The primary points of the “Emerging Therapeutic Company Investment and Deal Trends” report include:
• 2015 was the best year on record for U.S. biotech venture capital investments, with just under $7 billion raised.
• Series A financing doubled from 2014 to 2015.
• In 2015, 39 emerging U.S. therapeutic companies were listed on public exchanges.
• Follow-n public offerings by U.S. emerging companies set a record high last year, with $16.1 billion raised.

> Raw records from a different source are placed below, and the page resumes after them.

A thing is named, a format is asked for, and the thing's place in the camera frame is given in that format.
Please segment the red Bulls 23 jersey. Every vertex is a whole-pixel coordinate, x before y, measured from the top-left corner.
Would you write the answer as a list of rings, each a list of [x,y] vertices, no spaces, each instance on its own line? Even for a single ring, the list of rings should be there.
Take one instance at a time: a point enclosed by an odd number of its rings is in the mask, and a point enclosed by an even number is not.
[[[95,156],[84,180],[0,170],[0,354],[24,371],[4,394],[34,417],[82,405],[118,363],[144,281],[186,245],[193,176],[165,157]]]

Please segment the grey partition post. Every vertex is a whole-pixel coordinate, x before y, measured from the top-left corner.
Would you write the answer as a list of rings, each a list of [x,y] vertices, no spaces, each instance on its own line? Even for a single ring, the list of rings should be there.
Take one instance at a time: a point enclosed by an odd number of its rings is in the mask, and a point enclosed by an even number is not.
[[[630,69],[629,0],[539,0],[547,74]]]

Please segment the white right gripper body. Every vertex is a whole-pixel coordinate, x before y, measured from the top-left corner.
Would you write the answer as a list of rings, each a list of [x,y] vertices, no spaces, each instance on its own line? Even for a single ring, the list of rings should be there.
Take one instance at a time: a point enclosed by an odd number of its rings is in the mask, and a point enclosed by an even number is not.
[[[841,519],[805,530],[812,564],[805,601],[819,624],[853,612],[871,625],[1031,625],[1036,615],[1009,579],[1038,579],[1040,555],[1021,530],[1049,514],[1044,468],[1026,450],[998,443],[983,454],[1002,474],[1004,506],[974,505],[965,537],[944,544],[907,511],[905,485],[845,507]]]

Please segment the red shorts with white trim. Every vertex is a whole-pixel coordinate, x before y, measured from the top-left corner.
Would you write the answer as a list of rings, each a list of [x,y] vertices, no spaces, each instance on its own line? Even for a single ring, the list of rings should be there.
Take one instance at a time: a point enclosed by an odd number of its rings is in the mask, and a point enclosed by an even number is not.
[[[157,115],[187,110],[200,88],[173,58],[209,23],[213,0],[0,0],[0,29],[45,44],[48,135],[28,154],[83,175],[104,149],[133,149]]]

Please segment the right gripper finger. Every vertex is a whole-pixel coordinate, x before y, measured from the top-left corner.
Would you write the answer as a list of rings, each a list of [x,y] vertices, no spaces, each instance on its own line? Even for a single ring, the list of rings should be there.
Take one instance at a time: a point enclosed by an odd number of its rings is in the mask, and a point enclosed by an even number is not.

• Last year was also a record-breaking year for biotech licensing deals at the research-and-development stage.
• And not surprisingly, given 2015’s merger-and-acquisition activity, it was a record high for acquisition at research-and-development-stage companies, which produced $26.3 billion in upfront payments.
Coming Together
Thomas notes that 2015 was very unusual in the biopharma industry. “Last year was an incredible year for biotech. We set records on a number of different fronts and that’s very positive. The current year is showing signs it might be different. We’re coming off a year that was really exceptional and record-breaking on any of the four or five areas we break out.”
Still, even with all the information available to scientists and biopharma executives, it’s extremely difficult to bring a drug to market. Thomas says, “Only one of 10 makes it, which are very tough odds. Not only does only one out of 10 make it, but it’s a billion-plus dollars—a recent Tufts study says $2.6 billion—and over a decade to get a drug out there. Yet we have data showing the more you can target the patient and stratify your clinical trial and narrow where that drug is going to be effective, the more effective that company is going to be.”
The way these three topics come together is fairly clear—two of the papers present large amounts of historical data and analysis, while the third paper looked at trends that emerged from another set of historical data in the life sciences industry, and how they may apply to future forecasts.
“I think they match up wonderfully,” says Bonifant. “Part of it is David’s papers, one’s about probability of success and that’s a measure of providing information for the quantification of uncertainty. My paper provides some information about the quantification of uncertainty of revenue. When we put them together with the paper with transaction characteristics that David provides, that’s where everything comes together. It’s where people have to decide on those areas of uncertainty, revenue and the probability of success. It all blends together very well.”